Posted by JHS18 , 04 May 2012 · 632 views

So, I've come to the end of my first semester finally, and being in a blogging mood, I thought I'd follow on from my last entry.

I've had a...disappointing end to my first semester to say the least. I'm not going to feel too sorry for myself, just lay out the facts and let you decide.

So I'm a Twitter user. I use it more than Facebook. I prefer it more than Facebook. Most the time, I'm using it to promote my blog, or pieces I've written on other websites, and all in all it is a great website for connecting with like minded racing fans and bloggers.

Of course, I still put personal stuff on there, and a couple of months ago, I made two or maybe three comments regarding a girl that I liked. I know now that I was wrong too, for it seems the whole damn class I'm in has suddenly taken a close interest in my life. Let me stress that I did not make these comments recently - in fact, I stopped mentioning it quite soon as I realised people were too damn nosy for their own good.

But it seems, even though I haven't mentioned it in ages - people in my class have been reading my Twitter intently, going through conversations I've been having with people on there, seeing what else I'm saying. People I don't even talk to seem to be at it.  One guy has even gone so far as to follow a female F1 blogger that I talk to occasionally on there. He doesn't have a big interest in motorsport and doesn't follow any other motorsport bloggers. If that's not f*cking weird, I don't know what is.

I later discovered that one who was trying to act as the peace maker was actually joining in with the other group in laughing at me. Two faced, worthless idiot.

The long and short of it is that I seem to have become something to laugh at for a particular group of people within my group. I thought people generally got past that phase in their life in school. Evidently not.

I just don't connect with people in my group. There's a few people I talk to, but generally, I like to be on my own. I commute to and from university. That means by definition I'm not the typical student - I'm not involved with going out every night, drinking, throwing up, being stupid. That has never appealed to me, and never will appeal to me either. Whether that makes me a bigger target for them to laugh at I don't know, but it is something I've considered.

I didn't particularly enjoy school, but there were plenty of people I got on with and talked to.

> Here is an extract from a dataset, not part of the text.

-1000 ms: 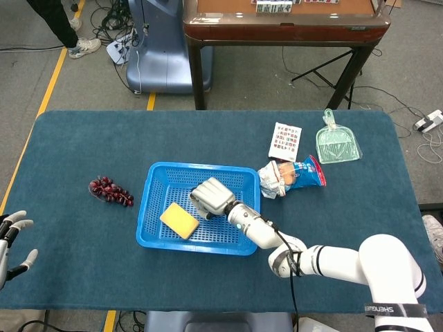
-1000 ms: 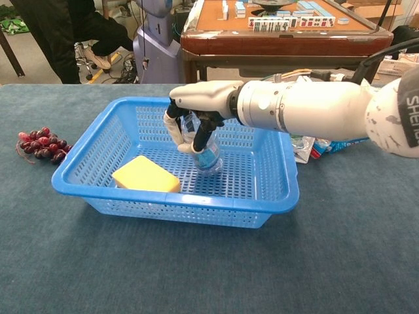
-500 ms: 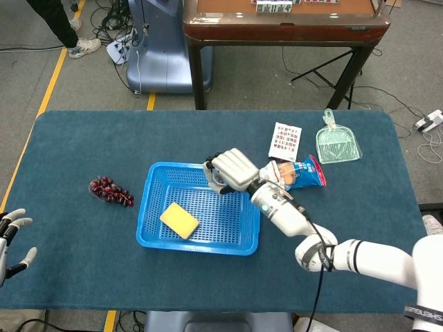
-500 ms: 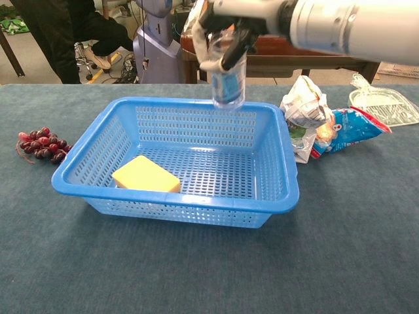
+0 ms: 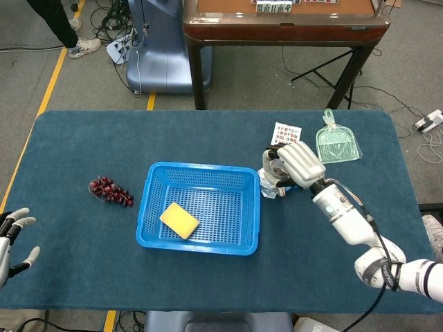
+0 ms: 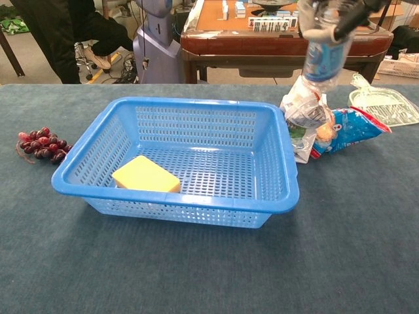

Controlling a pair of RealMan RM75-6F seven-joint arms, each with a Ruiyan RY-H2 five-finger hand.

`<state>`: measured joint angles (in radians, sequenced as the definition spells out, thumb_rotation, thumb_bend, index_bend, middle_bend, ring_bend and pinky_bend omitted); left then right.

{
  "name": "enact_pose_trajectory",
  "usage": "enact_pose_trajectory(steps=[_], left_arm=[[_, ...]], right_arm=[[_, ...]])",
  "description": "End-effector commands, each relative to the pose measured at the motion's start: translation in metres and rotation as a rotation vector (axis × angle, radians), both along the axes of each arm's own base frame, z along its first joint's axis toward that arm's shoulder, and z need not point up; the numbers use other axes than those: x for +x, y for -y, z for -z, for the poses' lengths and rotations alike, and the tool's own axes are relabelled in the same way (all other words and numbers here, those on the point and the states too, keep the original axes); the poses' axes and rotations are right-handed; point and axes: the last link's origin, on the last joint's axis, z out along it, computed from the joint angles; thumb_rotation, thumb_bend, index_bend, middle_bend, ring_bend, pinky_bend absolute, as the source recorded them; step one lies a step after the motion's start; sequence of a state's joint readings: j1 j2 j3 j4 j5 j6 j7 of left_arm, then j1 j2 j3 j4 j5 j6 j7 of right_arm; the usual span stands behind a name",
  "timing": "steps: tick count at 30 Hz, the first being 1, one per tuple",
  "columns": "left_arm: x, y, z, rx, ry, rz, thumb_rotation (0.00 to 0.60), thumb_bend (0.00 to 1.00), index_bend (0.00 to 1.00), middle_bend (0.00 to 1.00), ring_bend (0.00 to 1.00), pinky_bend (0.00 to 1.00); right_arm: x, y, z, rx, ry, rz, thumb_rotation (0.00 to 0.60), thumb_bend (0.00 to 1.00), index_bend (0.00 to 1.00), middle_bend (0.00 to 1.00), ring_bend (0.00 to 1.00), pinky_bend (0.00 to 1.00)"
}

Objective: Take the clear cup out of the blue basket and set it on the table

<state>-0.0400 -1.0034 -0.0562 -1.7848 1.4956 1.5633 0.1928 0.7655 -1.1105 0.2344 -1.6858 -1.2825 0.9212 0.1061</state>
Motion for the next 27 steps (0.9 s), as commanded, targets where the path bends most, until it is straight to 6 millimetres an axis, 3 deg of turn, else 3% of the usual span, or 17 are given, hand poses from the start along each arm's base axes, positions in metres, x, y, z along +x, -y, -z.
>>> enact_pose_trajectory(steps=[1,7,13,20,27], left_arm=[[0.000,-0.001,0.001,-0.002,0.000,0.001,0.600,0.27,0.38,0.21,0.17,0.24],[0.001,-0.003,0.002,-0.012,-0.003,0.005,0.600,0.27,0.38,0.21,0.17,0.24],[0.002,-0.004,0.005,-0.022,-0.003,0.006,0.600,0.27,0.38,0.21,0.17,0.24],[0.004,-0.005,0.007,-0.028,-0.013,0.013,0.600,0.27,0.38,0.21,0.17,0.24],[0.003,-0.004,0.008,-0.029,-0.017,0.003,0.600,0.27,0.38,0.21,0.17,0.24]], right_arm=[[-0.030,-0.018,0.000,0.027,0.002,0.052,0.600,0.49,0.60,0.45,0.44,0.78],[-0.072,-0.051,0.009,0.092,0.047,0.122,0.600,0.48,0.60,0.45,0.44,0.78],[-0.106,-0.067,0.027,0.136,0.037,0.170,0.600,0.44,0.60,0.45,0.44,0.78],[-0.133,-0.069,0.054,0.158,0.015,0.189,0.600,0.39,0.59,0.45,0.44,0.77],[-0.146,-0.063,0.070,0.155,0.010,0.197,0.600,0.22,0.46,0.39,0.38,0.61]])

Here...I don't know, they're just a different type of person to me. Perhaps it was only inevitable that it'd be like this after such a long time with essentially the same group of people at school, that I was with from 2004 to 2011. Just the culture of university doesn't appeal to me, and neither do the people. The course is fine, I enjoy the course and the staff are fine too - I actually get on better with the staff than I do with the people on my course, but when you're with a group of people like that, it does make you question whether carrying on at uni is perhaps the best thing to do.

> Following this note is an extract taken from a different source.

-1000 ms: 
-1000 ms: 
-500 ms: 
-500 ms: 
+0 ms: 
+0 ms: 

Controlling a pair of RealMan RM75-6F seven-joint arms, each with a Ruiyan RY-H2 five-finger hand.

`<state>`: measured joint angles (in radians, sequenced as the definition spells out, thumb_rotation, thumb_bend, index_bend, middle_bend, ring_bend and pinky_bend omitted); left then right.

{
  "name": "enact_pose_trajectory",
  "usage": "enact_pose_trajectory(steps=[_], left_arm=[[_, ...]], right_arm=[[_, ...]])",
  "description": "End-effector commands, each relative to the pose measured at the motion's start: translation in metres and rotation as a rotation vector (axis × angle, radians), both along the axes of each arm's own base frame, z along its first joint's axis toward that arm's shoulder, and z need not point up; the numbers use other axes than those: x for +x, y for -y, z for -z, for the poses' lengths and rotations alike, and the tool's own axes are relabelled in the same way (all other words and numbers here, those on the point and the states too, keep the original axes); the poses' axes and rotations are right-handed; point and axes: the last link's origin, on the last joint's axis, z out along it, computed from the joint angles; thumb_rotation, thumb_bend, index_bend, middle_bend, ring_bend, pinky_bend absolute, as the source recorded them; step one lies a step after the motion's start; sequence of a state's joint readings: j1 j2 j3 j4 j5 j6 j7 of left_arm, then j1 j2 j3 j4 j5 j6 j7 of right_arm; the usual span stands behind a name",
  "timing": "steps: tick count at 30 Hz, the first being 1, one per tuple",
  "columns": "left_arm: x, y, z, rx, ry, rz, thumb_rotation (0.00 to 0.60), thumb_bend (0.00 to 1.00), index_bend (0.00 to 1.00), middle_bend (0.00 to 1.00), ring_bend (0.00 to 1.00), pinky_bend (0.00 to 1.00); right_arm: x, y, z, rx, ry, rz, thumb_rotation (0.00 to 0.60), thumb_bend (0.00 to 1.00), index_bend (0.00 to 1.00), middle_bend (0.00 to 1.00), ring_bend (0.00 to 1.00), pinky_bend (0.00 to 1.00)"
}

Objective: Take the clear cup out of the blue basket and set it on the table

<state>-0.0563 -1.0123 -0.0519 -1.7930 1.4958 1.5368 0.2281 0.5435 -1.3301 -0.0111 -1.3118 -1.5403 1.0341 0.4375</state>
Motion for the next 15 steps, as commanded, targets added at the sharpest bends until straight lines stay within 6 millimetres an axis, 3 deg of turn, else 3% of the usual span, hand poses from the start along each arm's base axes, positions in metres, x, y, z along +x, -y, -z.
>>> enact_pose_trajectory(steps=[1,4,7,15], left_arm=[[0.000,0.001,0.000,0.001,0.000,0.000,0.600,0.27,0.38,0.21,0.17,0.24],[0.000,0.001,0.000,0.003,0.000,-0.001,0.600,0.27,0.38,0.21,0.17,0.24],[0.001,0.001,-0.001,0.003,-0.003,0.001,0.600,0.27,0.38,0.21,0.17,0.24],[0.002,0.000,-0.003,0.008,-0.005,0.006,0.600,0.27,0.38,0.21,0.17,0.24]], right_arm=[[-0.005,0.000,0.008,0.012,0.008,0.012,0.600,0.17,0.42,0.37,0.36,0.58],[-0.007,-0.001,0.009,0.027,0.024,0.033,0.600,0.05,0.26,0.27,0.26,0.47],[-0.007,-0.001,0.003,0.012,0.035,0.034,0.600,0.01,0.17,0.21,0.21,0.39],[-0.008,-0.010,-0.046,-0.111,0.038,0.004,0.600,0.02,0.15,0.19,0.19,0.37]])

You just know when you're in a journalism group and the majority of the people in the class don't know who the Prime Minister is, or who the leader of other parties are, that you are with the wrong people. After uni got so hyped up from school - and after seeing my sister enjoy it so much, I had rather expected better.

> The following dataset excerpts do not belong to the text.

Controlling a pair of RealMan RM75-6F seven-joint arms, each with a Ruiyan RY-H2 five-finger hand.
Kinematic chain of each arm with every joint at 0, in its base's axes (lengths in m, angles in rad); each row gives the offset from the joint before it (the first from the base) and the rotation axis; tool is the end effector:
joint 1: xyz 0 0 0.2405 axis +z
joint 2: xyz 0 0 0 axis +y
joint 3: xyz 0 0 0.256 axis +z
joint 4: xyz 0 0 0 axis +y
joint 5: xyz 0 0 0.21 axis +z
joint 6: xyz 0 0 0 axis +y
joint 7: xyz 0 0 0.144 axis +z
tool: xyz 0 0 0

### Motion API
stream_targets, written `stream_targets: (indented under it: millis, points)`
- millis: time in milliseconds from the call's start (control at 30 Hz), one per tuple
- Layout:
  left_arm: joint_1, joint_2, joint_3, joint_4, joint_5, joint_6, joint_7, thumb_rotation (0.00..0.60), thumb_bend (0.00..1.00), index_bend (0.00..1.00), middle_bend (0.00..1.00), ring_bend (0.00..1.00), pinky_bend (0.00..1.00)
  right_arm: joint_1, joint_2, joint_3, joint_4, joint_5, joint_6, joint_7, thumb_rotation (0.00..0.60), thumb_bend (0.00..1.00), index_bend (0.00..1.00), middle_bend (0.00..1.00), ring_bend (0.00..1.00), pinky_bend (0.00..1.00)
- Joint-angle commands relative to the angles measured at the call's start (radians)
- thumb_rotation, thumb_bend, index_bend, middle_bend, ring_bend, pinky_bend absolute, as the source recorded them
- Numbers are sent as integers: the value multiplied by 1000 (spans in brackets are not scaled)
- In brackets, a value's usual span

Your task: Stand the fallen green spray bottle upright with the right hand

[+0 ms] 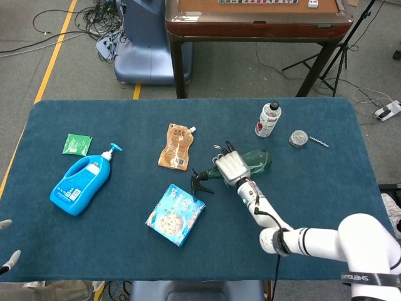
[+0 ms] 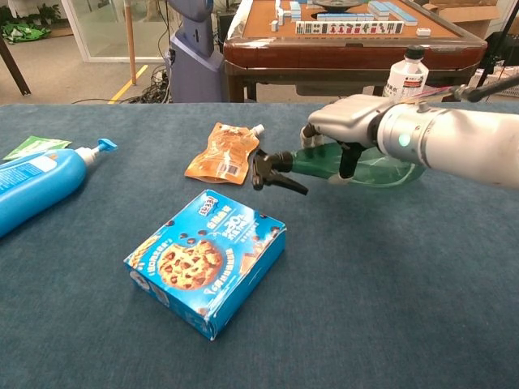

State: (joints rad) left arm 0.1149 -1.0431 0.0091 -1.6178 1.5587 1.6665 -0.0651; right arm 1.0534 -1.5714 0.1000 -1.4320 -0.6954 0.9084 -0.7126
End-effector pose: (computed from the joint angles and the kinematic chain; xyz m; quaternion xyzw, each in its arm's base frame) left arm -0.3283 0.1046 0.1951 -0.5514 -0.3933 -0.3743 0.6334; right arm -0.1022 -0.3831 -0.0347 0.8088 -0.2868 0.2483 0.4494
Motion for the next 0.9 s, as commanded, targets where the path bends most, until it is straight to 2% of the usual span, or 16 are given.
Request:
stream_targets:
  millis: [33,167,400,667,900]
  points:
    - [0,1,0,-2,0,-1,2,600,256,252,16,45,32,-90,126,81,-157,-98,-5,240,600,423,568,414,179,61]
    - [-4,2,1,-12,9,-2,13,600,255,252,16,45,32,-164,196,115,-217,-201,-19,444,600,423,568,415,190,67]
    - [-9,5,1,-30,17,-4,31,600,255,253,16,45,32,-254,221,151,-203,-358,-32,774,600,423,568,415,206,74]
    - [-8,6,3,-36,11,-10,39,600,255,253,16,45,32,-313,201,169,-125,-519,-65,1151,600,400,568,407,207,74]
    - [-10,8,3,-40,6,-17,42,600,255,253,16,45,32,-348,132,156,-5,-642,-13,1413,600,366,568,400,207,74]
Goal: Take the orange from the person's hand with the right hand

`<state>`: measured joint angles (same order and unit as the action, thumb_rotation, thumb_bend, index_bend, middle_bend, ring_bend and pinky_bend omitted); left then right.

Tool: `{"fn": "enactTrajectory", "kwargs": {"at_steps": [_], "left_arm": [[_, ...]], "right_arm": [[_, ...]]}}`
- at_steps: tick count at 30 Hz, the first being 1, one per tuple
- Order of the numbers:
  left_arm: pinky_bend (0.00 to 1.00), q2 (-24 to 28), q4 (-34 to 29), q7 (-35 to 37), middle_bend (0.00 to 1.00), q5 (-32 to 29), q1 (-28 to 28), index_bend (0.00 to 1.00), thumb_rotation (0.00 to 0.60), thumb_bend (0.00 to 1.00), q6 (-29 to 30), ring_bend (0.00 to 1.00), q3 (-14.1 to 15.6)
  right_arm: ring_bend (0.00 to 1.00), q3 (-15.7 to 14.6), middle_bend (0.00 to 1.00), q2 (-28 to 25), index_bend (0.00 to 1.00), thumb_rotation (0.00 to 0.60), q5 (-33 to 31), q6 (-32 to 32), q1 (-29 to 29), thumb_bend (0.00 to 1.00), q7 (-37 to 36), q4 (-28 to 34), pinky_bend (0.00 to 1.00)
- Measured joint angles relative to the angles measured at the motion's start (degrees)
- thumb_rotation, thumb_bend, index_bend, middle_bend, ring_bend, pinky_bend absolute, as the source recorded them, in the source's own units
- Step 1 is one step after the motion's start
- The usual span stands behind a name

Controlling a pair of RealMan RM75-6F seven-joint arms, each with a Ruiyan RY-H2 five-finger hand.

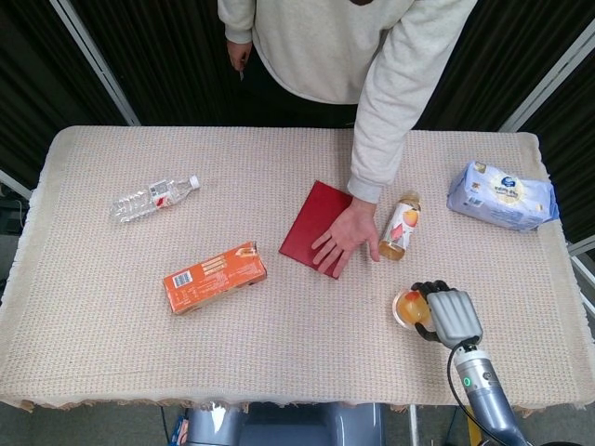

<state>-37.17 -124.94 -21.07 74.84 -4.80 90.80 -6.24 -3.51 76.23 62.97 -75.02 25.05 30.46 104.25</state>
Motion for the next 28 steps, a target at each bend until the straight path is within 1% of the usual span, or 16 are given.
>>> {"fn": "enactTrajectory", "kwargs": {"at_steps": [2,3,5,8,13,18,22,25,28], "left_arm": [[0.0,-0.01,-0.03,-0.03,0.0,0.28,0.03,0.01,0.6,0.15,0.08,0.0,0.03],[0.0,-0.02,-0.03,-0.02,0.0,0.34,0.04,0.01,0.6,0.15,0.12,0.0,0.03],[0.0,-0.01,0.01,0.2,0.0,0.4,0.12,0.01,0.6,0.15,0.25,0.0,0.03],[0.0,0.07,0.14,0.58,0.0,0.25,0.16,0.01,0.6,0.15,0.36,0.0,-0.08],[0.0,0.22,0.27,0.98,0.0,0.29,0.28,0.01,0.6,0.15,0.6,0.0,-0.19],[0.0,0.33,0.39,1.26,0.0,0.44,0.42,0.01,0.6,0.15,0.8,0.0,-0.2],[0.0,0.5,0.65,1.89,0.0,0.32,0.45,0.0,0.6,0.15,0.8,0.0,-0.31],[0.0,0.74,0.76,2.55,0.0,0.19,0.51,0.0,0.6,0.15,0.84,0.0,-0.42],[0.0,0.85,0.78,2.77,0.0,0.5,0.63,0.0,0.6,0.15,0.92,0.0,-0.37]], "right_arm": [[0.0,-0.33,0.0,0.32,0.13,0.6,-0.24,0.97,-0.03,0.15,0.8,-0.23,0.15],[0.0,-0.41,0.0,0.42,0.1,0.6,-0.55,1.48,-0.01,0.14,1.13,-0.27,0.11],[0.0,-0.36,0.0,0.56,0.06,0.6,-1.33,2.52,0.07,0.12,1.79,-0.25,0.06],[0.0,0.05,0.0,0.48,0.03,0.6,-0.96,2.65,0.01,0.1,1.79,-0.26,0.02],[0.0,0.52,0.0,-0.22,0.03,0.6,1.8,1.61,-0.52,0.08,0.88,-0.53,0.0],[0.0,0.16,0.0,-1.49,0.01,0.6,7.59,-1.17,-1.53,0.07,0.42,-2.07,0.0],[0.0,-0.32,0.0,-2.74,0.0,0.6,14.19,-5.19,-2.75,0.07,0.35,-4.76,0.0],[0.0,-0.2,0.0,-3.7,0.0,0.6,18.96,-9.59,-4.11,0.06,0.5,-7.03,0.0],[0.0,0.51,0.0,-4.19,0.0,0.6,20.39,-11.59,-5.2,0.07,-0.47,-7.3,0.0]]}}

At least it is the summer. I have an exam on the 15th and it is inevitable that I will have to see them then - but otherwise, I'm looking forward to a long summer holiday and forgetting about it. I've unfollowed, unfriended and blocked everyone from uni on Twitter/Facebook to avoid contact. Maybe after a long summer of not hearing from me, and me not hearing from them, things will be better when we start back in September. If it isn't, well, I'm only there for three years and I'll be done before I know it. If it means I have to work on my own - I'm totally fine with that. I prefer working on my own, I prefer being on my own in general.

I'm not angry, just disappointed. After hearing how wonderful and brilliant university would be, and how it is the greatest three years of your life, blah di blah, all I can think is what a huge f*cking disappointment it all is. After looking forward to uni so much, I now can't wait to leave.




Sounds to me, Jim, is that you are an introvert.  Which is not a bad thing, just that it doesn't mix well with the so called social-generation.

But there is little social to a generation of twit-followers.  They're a bunch of twits, and have no impeteus of their own and are therefore followers and not leaders.  Sheep.

I'm glad that when I was your age that the only communication tool was a landline phone, a handwritten letter, or heaven forbid, knocking on their door and spending some time with the other person.

These days with all the YouTwitFace "social" networking sites there is a plethora of information, but a huge dumbing down of content.  I steadfastily believe that today's 20-somethings have the lowest IQ's in all of history, caused by dumb-overload from Shirly and her latest twit-pic of her ingrown toe nail.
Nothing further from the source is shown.